Unlike 1990, however, Somaliland, with a population of 3.5 million, was not recognized by any other nation. To this day, the nation has pleaded before the African Union, the European Union, and the United Nations for recognition. The world has turned its head on the country, which remains a force of stability in an area plagued by civil war, maritime piracy, and terrorism.
What is particularly galling to the Somalilanders is that the African Union has made exceptions to its colonial border policy by recognizing the independence of Eritrea, carved out of Ethiopia, and South Sudan, separated from Sudan. There is a suspicion that the African Union and its puppet masters in Washington, London, and at the UN were more than willing to grant recognition to Eritrea in 1993 and South Sudan in 2011 because of the majority Christian populations of both nations. Somaliland is overwhelmingly Islam.
South Sudan is a particularly egregious example of recognition being extended to what would become a «failed state» wracked by civil war. South Sudan was the pet project of people like Barack Obama’s UN ambassador and National Security Adviser Susan Rice. In the leadup to South Sudan’s independence in 2011, there was not even an agreed name for the country. Before South Sudan» was settled upon, other names considered included the Nile Republic, Nilotia, Cush, and New Sudan. There has never been any question about the name of Somaliland.
South Sudan was created as the result of powerful forces in Washington. Independence for southern Sudan was a goal of former Secretary of State Madeleine Albright and her acolyte Susan Rice. The splitting of Sudan was also in the interests of Israel, which had yearned for a client state in southern Sudan that apply pressure on the supply of the Nile's headwaters to Egypt and northern Sudan. For Rice, a vitriolic hatred for Khartoum and its majority Arab population, helped the cause of the southern Sudanese. Rice's views on southern Sudan and Khartoum were partly influenced by two Bill Clinton administration counter-terrorism officials, Steven Simon and Daniel Benjamin. Simon and Benjamin were also cozy with the Israel Lobby in Washington.
The African Union has also made exceptions to the dissolving of national unions of its member states. The Senegambia federation of Senegal and Gambia was dissolved in 1989 without resistance from the African Union. The Mali Federation between Senegal and the-then Sudanese Republic (French Sudan, later Mali) came to an end in 1960, after a two-moth existence. The Federation of Arab Republics, consisting of Egypt, Libya, and the non-African country of Syria, was dissolved in 1977. The United Arab Republic of Egypt and Syria ended in 1961. If Eritrea and South Sudan could exit from their «parent» nations and Senegal, Gambia, Libya, and Egypt were permitted to end their political unions, why is Somaliland dealt a different hand?
Some status quo enthusiasts for colonial borders in Africa point out that if Somaliland were granted recognition, it would start a wave of other regions demanding independence. This is a specious argument as seen with international support for Eritrea and South Sudan, both the products of long guerrilla wars for independence.
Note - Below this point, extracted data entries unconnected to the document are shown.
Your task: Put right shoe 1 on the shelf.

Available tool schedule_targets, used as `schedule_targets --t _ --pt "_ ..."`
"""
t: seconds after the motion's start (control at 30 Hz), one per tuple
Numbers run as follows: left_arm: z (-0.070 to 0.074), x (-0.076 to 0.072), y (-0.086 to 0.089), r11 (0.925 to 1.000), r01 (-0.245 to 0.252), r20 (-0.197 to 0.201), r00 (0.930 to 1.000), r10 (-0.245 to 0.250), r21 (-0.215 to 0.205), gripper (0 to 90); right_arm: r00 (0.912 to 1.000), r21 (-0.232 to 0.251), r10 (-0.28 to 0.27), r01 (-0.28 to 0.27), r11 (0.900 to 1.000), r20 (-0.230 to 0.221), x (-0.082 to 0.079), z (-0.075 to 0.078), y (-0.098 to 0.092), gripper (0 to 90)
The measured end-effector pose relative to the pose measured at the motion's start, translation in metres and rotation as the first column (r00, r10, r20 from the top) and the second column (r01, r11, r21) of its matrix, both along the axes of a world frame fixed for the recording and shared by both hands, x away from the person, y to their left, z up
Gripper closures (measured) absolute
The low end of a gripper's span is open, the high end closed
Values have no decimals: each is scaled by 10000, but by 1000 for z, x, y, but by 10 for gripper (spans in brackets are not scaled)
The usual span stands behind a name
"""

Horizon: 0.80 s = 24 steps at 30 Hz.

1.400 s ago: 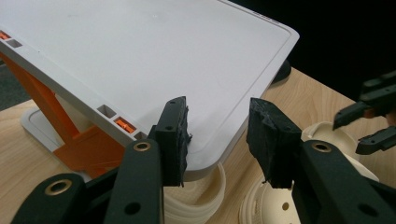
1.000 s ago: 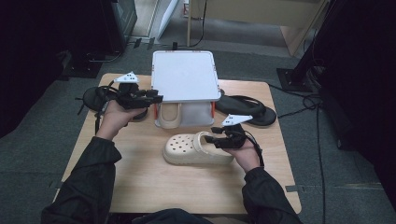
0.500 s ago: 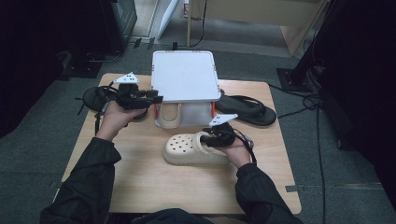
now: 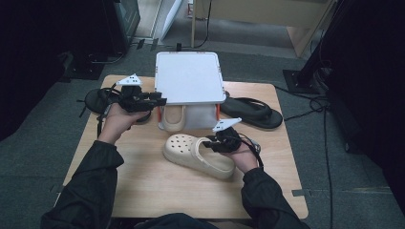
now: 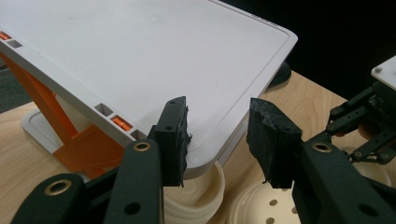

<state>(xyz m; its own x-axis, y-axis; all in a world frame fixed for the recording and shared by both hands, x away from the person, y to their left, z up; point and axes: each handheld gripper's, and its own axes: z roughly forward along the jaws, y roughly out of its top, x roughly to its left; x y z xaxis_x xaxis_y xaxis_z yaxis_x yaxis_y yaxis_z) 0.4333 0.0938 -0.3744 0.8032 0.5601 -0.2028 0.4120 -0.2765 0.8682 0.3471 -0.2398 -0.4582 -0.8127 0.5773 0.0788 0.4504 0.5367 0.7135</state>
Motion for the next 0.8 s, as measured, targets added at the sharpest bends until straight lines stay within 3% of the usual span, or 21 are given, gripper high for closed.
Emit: schedule_targets --t 0.1,0.33,0.8 --pt "0 0 0 10000 0 5 10000 0 17 585 9998 -17 20 -21 10000 -215 -3 1 4 726" --pt "0 0 0 10000 20 -7 10000 -20 -20 585 9999 74 -57 58 10000 -148 -9 5 8 745" --pt "0 0 1 10000 31 -24 10000 -31 -49 586 9933 957 -1038 1083 9895 -512 -8 21 -19 761"
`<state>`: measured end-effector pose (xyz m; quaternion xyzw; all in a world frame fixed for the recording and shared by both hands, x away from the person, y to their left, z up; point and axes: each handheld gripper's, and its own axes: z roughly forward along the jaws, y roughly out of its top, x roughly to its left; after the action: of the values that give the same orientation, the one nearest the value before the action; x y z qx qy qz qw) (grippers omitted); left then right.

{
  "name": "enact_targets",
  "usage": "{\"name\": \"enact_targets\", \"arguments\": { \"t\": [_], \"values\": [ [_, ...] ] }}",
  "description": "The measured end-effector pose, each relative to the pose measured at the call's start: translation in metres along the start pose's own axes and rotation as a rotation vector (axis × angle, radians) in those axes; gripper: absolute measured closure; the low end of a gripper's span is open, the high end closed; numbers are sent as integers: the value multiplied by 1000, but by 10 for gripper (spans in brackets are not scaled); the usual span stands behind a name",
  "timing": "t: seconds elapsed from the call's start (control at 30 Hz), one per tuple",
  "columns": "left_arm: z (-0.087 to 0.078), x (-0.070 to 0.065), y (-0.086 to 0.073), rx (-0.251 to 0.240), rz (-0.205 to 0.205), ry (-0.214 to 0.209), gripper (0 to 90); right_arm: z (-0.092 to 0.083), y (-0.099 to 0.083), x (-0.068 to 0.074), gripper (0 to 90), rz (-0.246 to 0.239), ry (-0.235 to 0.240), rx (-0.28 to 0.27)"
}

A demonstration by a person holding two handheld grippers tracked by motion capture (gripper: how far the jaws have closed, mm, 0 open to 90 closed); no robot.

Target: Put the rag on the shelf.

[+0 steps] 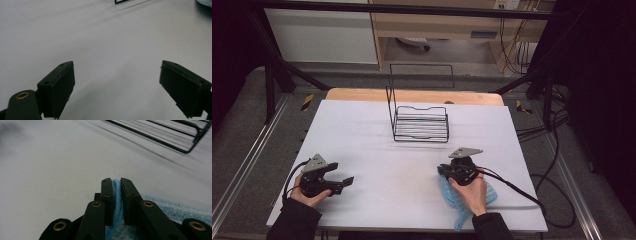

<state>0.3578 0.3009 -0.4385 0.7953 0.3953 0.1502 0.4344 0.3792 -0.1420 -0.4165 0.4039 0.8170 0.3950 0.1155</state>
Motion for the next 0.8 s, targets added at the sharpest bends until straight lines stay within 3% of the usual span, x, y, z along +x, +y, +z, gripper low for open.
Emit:
{"name": "enact_targets", "arguments": {
  "t": [0.8],
  "values": [
    [1,0,0,4,5,-5,126,62,48,48,815,-30,77,20]
  ]
}}
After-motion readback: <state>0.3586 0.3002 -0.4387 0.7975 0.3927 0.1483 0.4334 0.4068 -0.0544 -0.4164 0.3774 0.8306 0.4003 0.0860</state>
If Somaliland were granted recognition, it would signal to other aspirant nations on the continent that they, too, might have worthy arguments for statehood. That is how Somaliland saw independence for Eritrea and South Sudan. Prior statehood or recognition of autonomy does, in fact, provide a legal basis for the independence of Zanzibar from Tanzania, Barotseland from Zambia, and the Caprivi Strip from Namibia. These aspirant nations saw their future nationhood doomed as the result of a colonial treaty, the Heligoland-Zanzibar Treaty of 1890. Similar colonial treaties across Africa have stymied the sovereignty of countless other peoples. The African Union, which prides itself on rising from the ashes of colonialism, should not embrace it when it is carried out by its member states.